NOTE- The following story is extremely embarassing, so naturally, I felt compelled to share it in the blogosphere. :) This may be the kind of thing only women will be able to sympathize with…
So, last Saturday, we took Little Scribbler to the Frederick Fair. We paid the admission. We bought the wristband to get LS on all the rides. We walked approximately three steps inside the fairgrounds before LS spotted the carousel.
Now, Little Scribbler loves carousels…and when I say she loves them, I mean I have never seen a child so excited as LS looking at a carousel. It’s better than Christmas morning. Seeing as how we’d purchased the wristband for unlimited rides, I had a feeling it was going to be a very carousel-y day.
When we finally made it to the front of the line, the operator told us that Little Scribbler was too short to ride alone. She’d need either the Auditor or I to accompany her. Neither of us were wearing the wristband– we’d only purchased one, for Little Scribbler.

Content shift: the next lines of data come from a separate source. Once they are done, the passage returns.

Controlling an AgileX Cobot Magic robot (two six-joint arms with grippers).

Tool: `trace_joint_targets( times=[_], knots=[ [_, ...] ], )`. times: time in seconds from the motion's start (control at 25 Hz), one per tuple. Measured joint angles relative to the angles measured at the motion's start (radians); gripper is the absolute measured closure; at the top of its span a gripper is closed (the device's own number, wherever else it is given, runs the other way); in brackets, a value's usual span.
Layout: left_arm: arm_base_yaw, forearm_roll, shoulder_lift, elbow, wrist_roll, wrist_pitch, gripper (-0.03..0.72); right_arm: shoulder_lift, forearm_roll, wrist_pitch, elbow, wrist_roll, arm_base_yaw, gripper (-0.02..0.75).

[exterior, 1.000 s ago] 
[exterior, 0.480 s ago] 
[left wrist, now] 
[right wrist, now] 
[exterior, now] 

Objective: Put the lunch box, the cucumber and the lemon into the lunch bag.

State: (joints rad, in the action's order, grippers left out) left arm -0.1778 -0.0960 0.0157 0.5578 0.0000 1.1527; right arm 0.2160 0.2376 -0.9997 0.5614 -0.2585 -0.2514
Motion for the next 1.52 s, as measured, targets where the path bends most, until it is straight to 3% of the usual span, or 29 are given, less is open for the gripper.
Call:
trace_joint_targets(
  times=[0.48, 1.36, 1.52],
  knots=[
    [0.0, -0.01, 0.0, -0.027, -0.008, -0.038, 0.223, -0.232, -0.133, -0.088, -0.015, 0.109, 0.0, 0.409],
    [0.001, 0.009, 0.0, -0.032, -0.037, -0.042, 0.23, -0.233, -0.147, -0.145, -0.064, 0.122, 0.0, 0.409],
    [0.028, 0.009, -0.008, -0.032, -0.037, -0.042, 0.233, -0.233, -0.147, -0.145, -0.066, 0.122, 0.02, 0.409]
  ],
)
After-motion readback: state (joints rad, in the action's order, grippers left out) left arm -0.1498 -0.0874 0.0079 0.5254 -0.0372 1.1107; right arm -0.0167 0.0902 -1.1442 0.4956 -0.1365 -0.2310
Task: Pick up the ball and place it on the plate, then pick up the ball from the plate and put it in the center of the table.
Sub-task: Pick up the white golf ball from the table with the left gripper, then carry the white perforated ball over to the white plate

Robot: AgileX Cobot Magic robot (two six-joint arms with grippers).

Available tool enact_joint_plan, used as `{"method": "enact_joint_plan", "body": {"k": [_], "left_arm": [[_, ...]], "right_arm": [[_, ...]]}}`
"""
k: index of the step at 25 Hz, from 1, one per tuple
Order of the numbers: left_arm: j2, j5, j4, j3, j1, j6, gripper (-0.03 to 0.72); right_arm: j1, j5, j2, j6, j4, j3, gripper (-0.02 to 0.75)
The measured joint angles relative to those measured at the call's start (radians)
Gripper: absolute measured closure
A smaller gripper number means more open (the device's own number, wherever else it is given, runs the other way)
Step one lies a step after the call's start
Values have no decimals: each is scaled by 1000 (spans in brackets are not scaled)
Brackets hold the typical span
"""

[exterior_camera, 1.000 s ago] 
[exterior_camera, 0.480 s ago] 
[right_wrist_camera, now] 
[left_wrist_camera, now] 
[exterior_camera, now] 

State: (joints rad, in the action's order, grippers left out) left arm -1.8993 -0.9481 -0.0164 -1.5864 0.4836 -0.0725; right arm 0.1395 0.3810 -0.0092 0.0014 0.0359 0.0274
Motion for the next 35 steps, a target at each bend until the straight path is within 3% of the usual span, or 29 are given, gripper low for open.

(Being 27 years old, I’ve ridden enough carnival rides in my lifetime already, and fully planned never to ride one again. Your body tolerates spinning and twirling during childhood and adolesence that sends you running to puke in a trash can as an adult.)
I made to follow LS through the gate up onto the carousel. The operator motioned to stop me.
“Oh do I need to have a ticket or a wristband or something?” I ask.
“No, someone can go with her, it just cant be you, because if you fell on the ride it would hurt your baby,” he replied, making a patting motion on his abdomen to indicate a pregnant stomach.
Ummm…..at last check, I found myself very much WITHOUT child. I can assure you reader, no bun in THIS oven at the present moment!
Not knowing whether to laugh or cry, and for some reason wanting to spare this boneheaded young man any guilt, I decide to chuckle and tell him that I am not, in fact, pregnant….just chubby! He was more than a little mortified.
Meanwhile, standing behind me, the Auditor is giggling like a first grade girl being tickled, with tears rolling out of his eyes. Glaring at him, Little Scribbler and I board the carousel.
So anyway, I didnt really think I was that chubby. Sure, I’m a chunkadoo, no question about it…but I didn’t think I was chubalicious enough to be mistaken for a preggo!!!
With this delightful weekend incident in mind, I bring us to today– Day 1 of the Faithful Scribbler Weightloss Initiative.
Baseline Weigh In–
5 ‘ 6” , 176 lbs as of 1230 pm on September 20th.
(Only a mere 10 pounds lighter than my husband, as he is delighted to point out. Jerk.)
BMI = 28.4
This Body Mass Index puts me in the 70th percentile for weight in my age category. Crap.
Short Term Goals:
1. no food after 8pm
2. workout every single day
3. no restaurant food Monday to Friday
Long Term Goals:
1. 150 pounds by Thanksgiving Day
2. be able to sustain 30 minutes of aerobic activity without getting winded
I believe I can get down to a reasonable weight without going on a crash diet I will not be able to maintain. I believe I can be a good example to my daughter. I believe I can beat what I believe is an addiction to food. I believe God will help me do this if I ask Him too.
I believe I will murder my smug husband if he teases me even ONE TIME in the next two months.